Anxiety and panic attacks can be debilitating. In a recent article published by psychology today, studies suggest that the beneficial effects of acupuncture on health, including mental and emotional functioning, are related to different mechanisms of action, including changes in neurotransmitters involved in emotional regulation such as serotonin, modulation of the autonomic nervous system, and changes in immune function.
Research findings support acupuncture as a treatment of anxiety
Acupuncture and acupressure are widely used to treat anxiety in both Asia and Western countries. Extensive case reports from the Chinese medical literature suggest that different acupuncture protocols reduce the severity of generalized anxiety and panic attacks (Lake & Flaws, 2001).
In a small double-blind sham-controlled study, 36 mildly depressed or anxious patients were randomized to either an acupuncture protocol traditionally used by Chinese medical practitioners to treat anxiety or to a sham acupuncture protocol (i.e. acupuncture points believed to have no beneficial effects). All patients received three treatments. Heart rate variability (HRV) and mean heart rate were measured at 5 and 15 minutes following treatment. Resting heart rate was significantly lower in the treatment group but not in the sham group, and changes in HRV measures suggested that acupuncture may have changed autonomic activity resulting in a reduction of overall anxiety. The significance of these findings is limited by the absence of measures of baseline anxiety before and after treatment.

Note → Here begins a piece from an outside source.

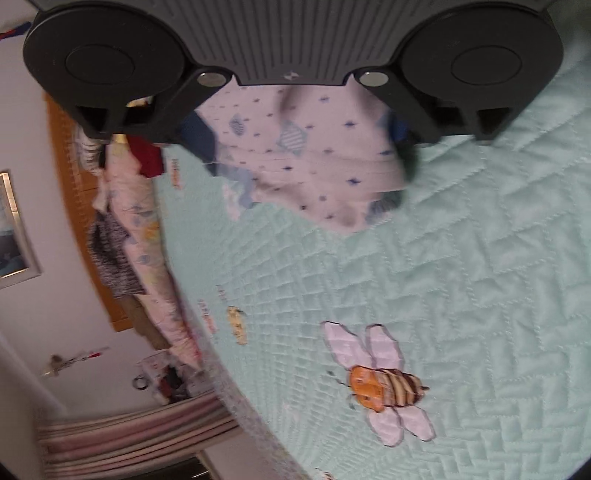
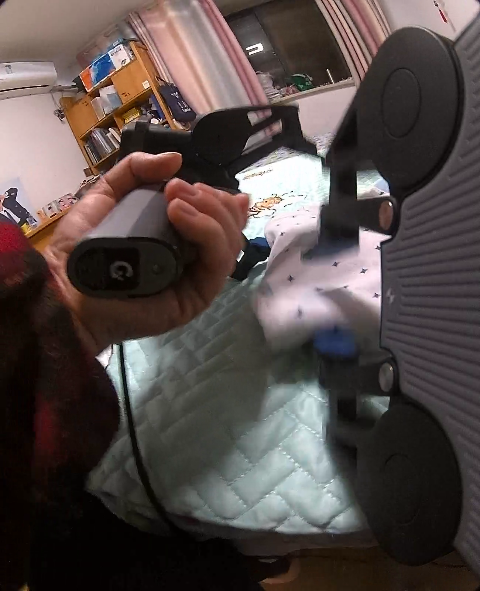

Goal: Fold clothes
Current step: 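Grasp the hem end with the left gripper and lift it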

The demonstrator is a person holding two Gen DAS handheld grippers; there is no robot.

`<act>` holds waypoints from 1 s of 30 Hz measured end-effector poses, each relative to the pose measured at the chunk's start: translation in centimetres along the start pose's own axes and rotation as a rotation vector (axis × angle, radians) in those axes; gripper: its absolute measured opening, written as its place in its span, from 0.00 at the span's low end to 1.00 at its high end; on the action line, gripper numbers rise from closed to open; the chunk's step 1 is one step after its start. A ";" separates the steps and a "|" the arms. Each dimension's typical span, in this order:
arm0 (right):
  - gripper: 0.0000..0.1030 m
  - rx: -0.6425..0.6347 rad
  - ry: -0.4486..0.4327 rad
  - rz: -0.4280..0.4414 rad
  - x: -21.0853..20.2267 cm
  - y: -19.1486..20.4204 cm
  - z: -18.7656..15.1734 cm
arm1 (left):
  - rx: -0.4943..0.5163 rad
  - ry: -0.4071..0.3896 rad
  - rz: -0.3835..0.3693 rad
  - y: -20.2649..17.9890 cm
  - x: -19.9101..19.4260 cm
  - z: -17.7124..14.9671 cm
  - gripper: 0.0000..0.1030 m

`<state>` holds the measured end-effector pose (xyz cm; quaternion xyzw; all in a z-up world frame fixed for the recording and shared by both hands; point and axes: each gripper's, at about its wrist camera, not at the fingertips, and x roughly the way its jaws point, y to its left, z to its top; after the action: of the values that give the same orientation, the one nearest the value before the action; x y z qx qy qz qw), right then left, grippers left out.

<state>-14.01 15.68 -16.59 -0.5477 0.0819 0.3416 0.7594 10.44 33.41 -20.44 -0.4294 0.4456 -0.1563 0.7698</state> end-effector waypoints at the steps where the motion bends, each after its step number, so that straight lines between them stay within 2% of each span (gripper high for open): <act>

In another double-blind study, 55 adults who had not been diagnosed with an anxiety disorder were randomized to either a sham acupuncture point or a bilateral auricular (involving points on the ears) acupuncture protocol called the “shenmen” point. That protocol is believed to be effective against anxiety. In all subjects, acupuncture needles remained in place for 48 hours. The “relaxation” group was significantly less anxious at 30 minutes, 24 hours, and 48 hours compared to the other two groups, however, there were no significant inter-group differences in blood pressure, heart rate, or electrodermal activity (Wang 2001).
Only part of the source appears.